Mas infelizmente deparo-me, frequentemente, com os preconceitos de adultos bem intencionados. As pessoas dizem-me que “crianças como Seb” são amorosas, generosas ou dizem que o Seb tem “aquilo” mas é muito leve. E, se digo a alguém pela primeira vez que tenho um filho com Síndrome de Down, a reação mais comum é essa pessoa dizer “Ah!” com um desconforto palpável e, mais do que uma vez, seguido por “que pena”.
Mas com as crianças é diferente. Há uma inocência maravilhosa no olhar infantil. Elas vêem a pessoa, não a síndrome.

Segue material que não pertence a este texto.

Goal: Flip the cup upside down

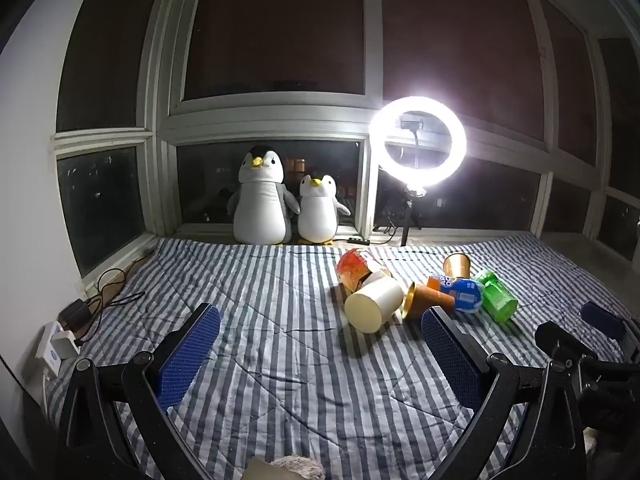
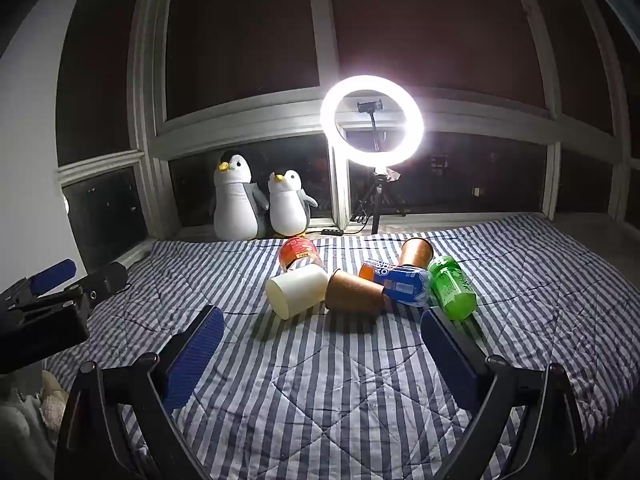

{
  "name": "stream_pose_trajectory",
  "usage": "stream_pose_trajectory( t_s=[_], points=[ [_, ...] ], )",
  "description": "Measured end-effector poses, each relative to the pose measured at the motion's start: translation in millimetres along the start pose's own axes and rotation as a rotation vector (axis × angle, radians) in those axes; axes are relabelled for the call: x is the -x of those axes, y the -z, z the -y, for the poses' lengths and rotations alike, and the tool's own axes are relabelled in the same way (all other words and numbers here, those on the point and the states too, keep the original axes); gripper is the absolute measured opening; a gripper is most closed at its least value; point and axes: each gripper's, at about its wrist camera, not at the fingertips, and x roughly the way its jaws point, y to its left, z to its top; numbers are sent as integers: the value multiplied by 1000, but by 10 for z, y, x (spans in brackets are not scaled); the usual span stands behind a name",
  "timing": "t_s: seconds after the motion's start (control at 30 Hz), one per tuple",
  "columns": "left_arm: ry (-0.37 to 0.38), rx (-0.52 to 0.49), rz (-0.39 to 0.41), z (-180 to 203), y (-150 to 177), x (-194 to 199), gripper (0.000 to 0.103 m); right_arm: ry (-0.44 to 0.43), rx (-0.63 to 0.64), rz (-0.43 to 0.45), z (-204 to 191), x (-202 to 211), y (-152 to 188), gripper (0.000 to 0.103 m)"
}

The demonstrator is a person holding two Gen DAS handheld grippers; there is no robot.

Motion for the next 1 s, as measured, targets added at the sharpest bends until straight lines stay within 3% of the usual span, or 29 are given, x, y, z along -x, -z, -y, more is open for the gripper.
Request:
stream_pose_trajectory(
  t_s=[0.43, 1.0],
  points=[
    [-6, 6, 21, -144, -7, 30, 102, 21, 25, 22, 11, 42, -29, 97],
    [-33, 8, 24, -51, -27, 43, 102, 23, 24, 19, 18, 11, -12, 97]
  ],
)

Seb frequenta uma escola comum. As crianças da escola não sabem que ele tem um “rótulo”. Não têm ideias pré-concebidas do que ele pode fazer e o que deveria fazer. Ele é apenas o Seb.
Se pedirmos para o descreverem, os amigos dizem que ele é bom a andar de skate, que ama futebol, que corre rápido ou que precisa de uma ajuda extra na escola. Se perguntassemos a mesma coisa aos pais destas crianças, acredito que “Síndrome de Down” estaria na primeira frase dita por eles.
Hoje o Seb tem dois irmãos mais novos, e eu nunca lhes disse que o mano tem Síndrome de Down. Quero que eles cresçam a ver o Seb como Seb. Não quero que ele seja rotulado ou que o tratem de forma especial.
Por isso, fiquei meio desconcertada quando o irmão de 4 anos de idade do Seb, do nada, diss-me: “Mãe, o Seb é engraçado a falar, não é?”. Eu não estava nada preparada para esta pergunta e tive que pensar rápido.
“Bem, sabes, alguns de nós são bons em algumas coisas, outros são bons em outras”, disse eu a ganhar tempo para a verdadeira explicação..
“Por exemplo, sabes como o Seb é bom a jogar futebol, e tu és bom a falar? Então, somos todos bons em coisas diferentes.“
“Ah, sim!”, respondeu animado. “Se calhar ele estava a falar espanhol. Ele é bom a espanhol!”
Mais nada. Aceitou esta explicação e não falou mais no assunto.
Quando fui informada do diagnóstico do Seb, adorava ter conseguido ver o mundo pelos olhos de uma criança.
A notícia teria tido muito menos impacto em mim, ou se calhar não me tinha afectado nada. Fico triste por ter desperdiçado aqueles primeiros dias preciosos com um medo tão desnecessário. O pânico que tomou conta de mim foi, sem dúvidas, fruto da minha ignorância.
Cresci numa época em que crianças (e adultos) com alguma deficiência de aprendizagem raramente eram vistas. Não me lembro de ter tido a oportunidade de falar ou de conhecer alguma pessoa com uma deficiência durante minha infância. Crianças com dificuldades de aprendizagem e deficiências em geral não eram vistas na escola, nas festas, no café, no campo de futebol ou no cinema.
De facto, as pessoas com deficiência ficavam segregados à sua própria comunidade. Eu nunca tive a chance de ver para além do rótulo que lhes era dado. E, no fim de contas, quando o meu filho foi diagnosticado com Síndrome de Down, fiquei arrasada e desconfortável com isso.
Envergonho-me disso até hoje, e provavelmente para sempre.